水を飲み干しながら、考える。破壊の末に、今まで積み上げてきたものを全てなかったことにして、主人公は何を得ることが出来たのだろうか。物理的な崩壊に一種の気持ちよさがあることは否まないけれど、それは所詮物理的な崩壊に過ぎないのだ。主人公自身を何も変えることはない。
「自己破壊に何の意味があるんだろうな」
そう呟くと青は水の入ったグラスを揺らして、そこに映った歪む世界を眺めながら口を開く。

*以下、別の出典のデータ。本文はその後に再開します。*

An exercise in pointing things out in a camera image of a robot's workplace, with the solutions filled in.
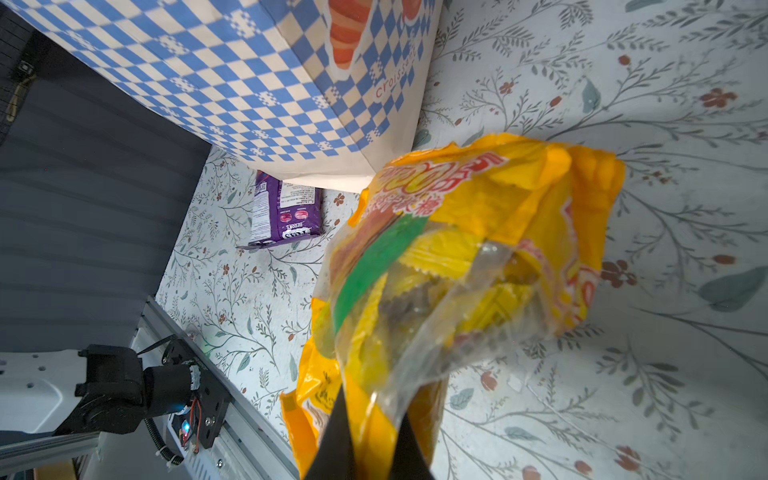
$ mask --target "printed label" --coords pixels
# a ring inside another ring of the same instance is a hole
[[[250,228],[249,243],[266,240],[272,236],[270,194],[266,191],[266,182],[259,184],[257,191],[259,193],[253,199],[253,225]]]
[[[315,187],[283,183],[280,189],[280,208],[315,203]]]
[[[303,227],[303,228],[290,228],[283,232],[283,238],[296,238],[301,237],[303,235],[309,235],[310,229]]]
[[[429,217],[440,208],[446,194],[473,174],[502,165],[507,160],[487,152],[461,165],[458,162],[425,162],[385,168],[379,174],[382,189],[373,197],[366,212],[392,209],[396,214],[403,212],[414,217]]]
[[[383,78],[376,85],[376,95],[373,97],[374,101],[383,103],[392,93],[392,89],[395,85],[402,80],[410,71],[413,66],[413,62],[416,60],[416,49],[411,45],[411,51],[408,56],[403,59],[397,66],[397,70],[391,77]]]

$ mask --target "black bracket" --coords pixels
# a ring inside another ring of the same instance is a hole
[[[198,361],[194,351],[181,339],[172,339],[163,353],[163,365],[178,365],[193,362],[200,368],[200,388],[197,399],[200,402],[200,436],[198,442],[204,449],[214,444],[227,414],[227,407],[232,402],[232,395],[227,387],[202,362]]]

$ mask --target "floral pattern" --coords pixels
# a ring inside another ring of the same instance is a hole
[[[451,375],[436,478],[764,476],[766,44],[754,0],[444,1],[415,148],[507,131],[614,151],[627,180],[588,321]],[[158,298],[284,433],[356,197],[324,193],[322,237],[247,254],[252,187],[214,149]]]

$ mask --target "purple package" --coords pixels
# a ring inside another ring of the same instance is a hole
[[[320,235],[320,190],[284,184],[260,171],[253,197],[253,223],[245,250],[275,247]]]

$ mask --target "plastic bag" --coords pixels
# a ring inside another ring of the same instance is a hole
[[[255,191],[250,239],[238,248],[258,250],[319,237],[319,188],[288,184],[260,171]]]
[[[301,478],[315,459],[341,384],[339,363],[320,355],[310,338],[299,362],[296,390],[280,395],[283,421]],[[411,427],[427,465],[435,454],[447,389],[447,379],[424,385],[408,408]]]
[[[613,154],[509,134],[376,175],[312,305],[312,355],[338,360],[361,478],[387,477],[422,386],[583,321],[623,182]]]

「完全な破壊なんて、世の中にはないんだよ。どれだけ壊そうとしても、ほんの少しだけ何かが残る。破壊というよりも、その残った物から新しいものを作っていくことに意味があるんじゃないかな」
「なら最初から破壊なんてしなければいいだろう」
「そうだね。痛いほどに正しい理屈だ。でも、何もかもを一回壊さなければどうにもならない人もいるんだよ。哀しいけれど」
彼女はそれが砂漠を彷徨している最中に見つけた水であるかのようにゆっくりと水を飲んだ。その表情は憧憬を諦めた末の憂いのような寂しい色をしていて、僕は静かに彼女の手に触れる。

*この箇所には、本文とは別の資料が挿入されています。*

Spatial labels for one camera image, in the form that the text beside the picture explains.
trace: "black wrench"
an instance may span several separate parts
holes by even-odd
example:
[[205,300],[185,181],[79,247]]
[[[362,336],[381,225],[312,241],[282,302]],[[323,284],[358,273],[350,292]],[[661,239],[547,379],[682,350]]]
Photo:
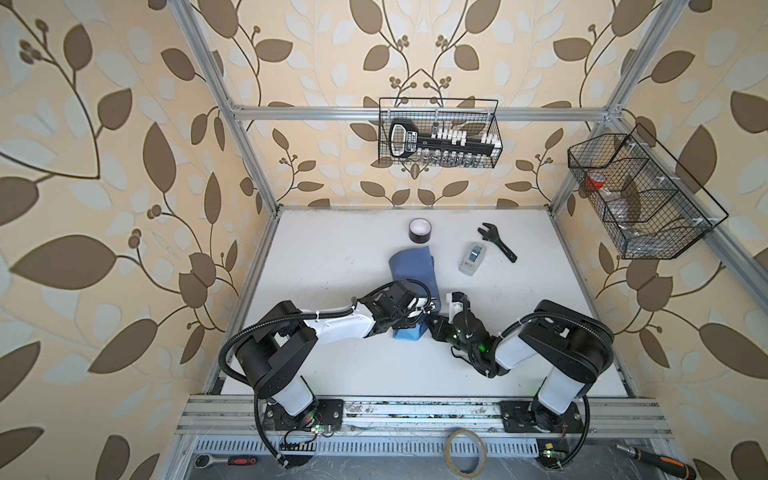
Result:
[[502,239],[498,236],[498,228],[496,228],[493,223],[483,223],[483,225],[488,228],[488,230],[478,228],[478,232],[480,232],[482,235],[482,239],[487,242],[495,243],[496,246],[502,251],[502,253],[506,255],[507,258],[509,258],[510,262],[516,262],[518,260],[518,256],[515,255],[512,250],[509,249],[509,247],[504,245],[504,242],[502,242]]

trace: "black tape roll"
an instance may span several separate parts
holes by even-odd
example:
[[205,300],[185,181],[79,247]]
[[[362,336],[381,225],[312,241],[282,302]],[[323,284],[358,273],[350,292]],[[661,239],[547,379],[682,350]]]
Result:
[[408,225],[408,238],[414,243],[427,243],[432,235],[432,224],[423,218],[414,218]]

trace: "black mounting plate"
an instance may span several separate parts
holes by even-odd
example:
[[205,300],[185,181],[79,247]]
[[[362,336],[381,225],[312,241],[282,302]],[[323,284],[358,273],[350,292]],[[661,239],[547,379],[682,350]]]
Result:
[[[498,403],[498,407],[502,412],[505,432],[541,433],[541,430],[536,429],[532,422],[525,419],[525,413],[528,411],[529,405],[531,405],[529,400],[505,400]],[[582,433],[584,431],[581,414],[579,414],[578,408],[573,402],[571,402],[568,410],[563,414],[563,422],[565,423],[565,433]],[[561,432],[552,432],[552,434],[559,436]]]
[[[344,401],[338,399],[318,399],[318,403],[316,413],[321,415],[319,424],[328,425],[333,430],[341,427],[342,417],[344,416]],[[296,428],[295,423],[295,418],[289,416],[279,403],[266,406],[266,412],[263,417],[265,429],[275,432],[287,432]]]

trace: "tape roll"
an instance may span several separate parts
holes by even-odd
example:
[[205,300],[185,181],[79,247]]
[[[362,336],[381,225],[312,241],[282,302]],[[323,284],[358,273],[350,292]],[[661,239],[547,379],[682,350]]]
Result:
[[[477,447],[478,452],[480,453],[478,466],[476,466],[475,469],[471,472],[462,472],[456,468],[456,465],[453,465],[453,461],[451,460],[451,444],[453,443],[453,439],[459,435],[466,435],[472,439],[472,442],[475,444],[475,447]],[[461,478],[479,477],[483,470],[485,470],[485,465],[488,463],[488,451],[485,449],[485,443],[480,437],[477,436],[476,433],[470,432],[467,429],[456,430],[451,434],[451,436],[448,437],[448,442],[445,444],[445,452],[443,456],[445,457],[445,464],[448,466],[448,470],[450,470],[453,475],[457,475]]]
[[432,224],[423,218],[414,218],[408,225],[408,238],[415,243],[427,243],[432,235]]

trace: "wallpaper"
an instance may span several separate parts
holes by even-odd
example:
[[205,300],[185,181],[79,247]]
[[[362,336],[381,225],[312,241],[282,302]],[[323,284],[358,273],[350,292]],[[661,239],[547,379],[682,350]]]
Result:
[[192,0],[230,96],[361,106],[365,96],[601,107],[654,0]]
[[[768,5],[737,3],[691,1],[625,114],[679,156],[730,213],[721,228],[768,266]],[[704,242],[675,260],[619,260],[580,194],[558,219],[640,395],[658,399],[700,477],[768,478],[766,312]]]
[[768,4],[691,2],[624,114],[680,158],[768,270],[767,78]]
[[0,0],[0,477],[150,478],[260,242],[162,7]]
[[540,207],[567,173],[565,151],[588,133],[583,122],[500,122],[504,150],[485,169],[379,158],[371,123],[246,126],[278,203],[310,207]]

彼女はそうであるべきだというように指を絡め、目を瞑った。触れ合ったところで、何も変わらない。傷は癒えず、現実はただ確かにそこに在り続ける。それでも、これが僕たちに出来る最大限の世界への復讐だった。
「少しだけ、眠ってもいいかな」
「こんなところで良ければ」
「十分過ぎる場所だよ」
両親に愛されている夜継雨は僕なんかが暮らす場所よりもずっと立派な部屋に住んでいる。こんな部屋のソファーが十分過ぎる場所なはずはないのだけれども、いつも彼女は満足そうな顔をして目を瞑り、無意識に身体を委ねる。

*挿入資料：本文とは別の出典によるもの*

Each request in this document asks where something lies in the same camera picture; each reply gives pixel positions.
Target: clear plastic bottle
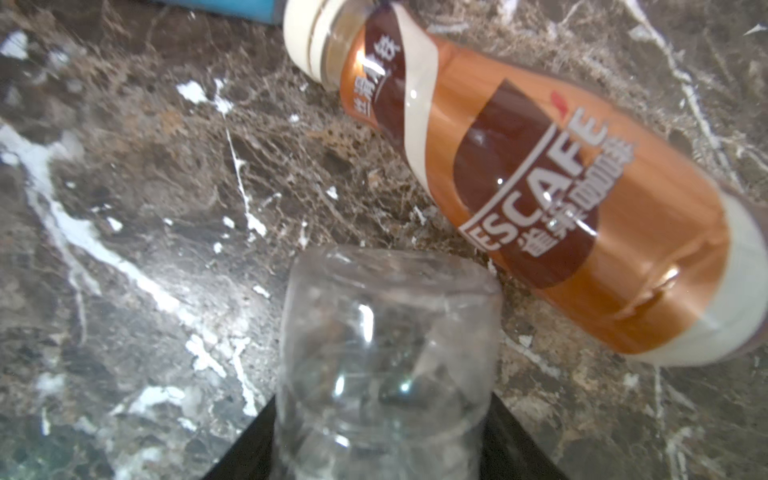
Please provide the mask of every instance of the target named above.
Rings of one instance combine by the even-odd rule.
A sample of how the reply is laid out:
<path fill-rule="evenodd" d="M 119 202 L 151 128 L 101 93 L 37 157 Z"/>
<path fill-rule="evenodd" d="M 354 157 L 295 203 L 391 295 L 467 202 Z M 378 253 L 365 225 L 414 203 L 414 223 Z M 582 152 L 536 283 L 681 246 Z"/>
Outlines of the clear plastic bottle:
<path fill-rule="evenodd" d="M 467 240 L 615 351 L 700 365 L 765 340 L 768 209 L 603 98 L 430 35 L 398 2 L 289 0 L 284 35 Z"/>
<path fill-rule="evenodd" d="M 476 480 L 502 307 L 481 266 L 323 247 L 291 270 L 272 480 Z"/>

僕は暫く彼女の手に触れ続け、メトロノームのように周期的な寝息が聞こえるようになったところで手を離し読みかけていた文庫本を読み始める。
僕たちの世界に突如として現れた第三者。彼女の介入により、今のこの関係が壊れてしまうのではないかと思ったけれど、こうして再び日常に回帰することが出来た。はずだ。
それでも拭えない不安というのは、何なのだろうか。解き終えたはずの問題なのに、途中式の猥雑さに本当にこれが答えなのだろうかと疑う時のような、漠然とした焦燥。違う。大丈夫だ。彼女はハッキリと、僕の不安を否定した。ならば、それを疑って何の意味があるのだろうか。自分とそれ以外こそが世界である以上、疑う心を持たなければ生きてはいけないけれど、度を越した懐疑主義は呼吸をしづらくするだけで意味がない。
自ら作り上げた思考の迷宮に嵌ってゆきそうになることを自覚して、意識を虚構の世界へと移す。彼女が眠った世界の中で、息をするために意識を沈める。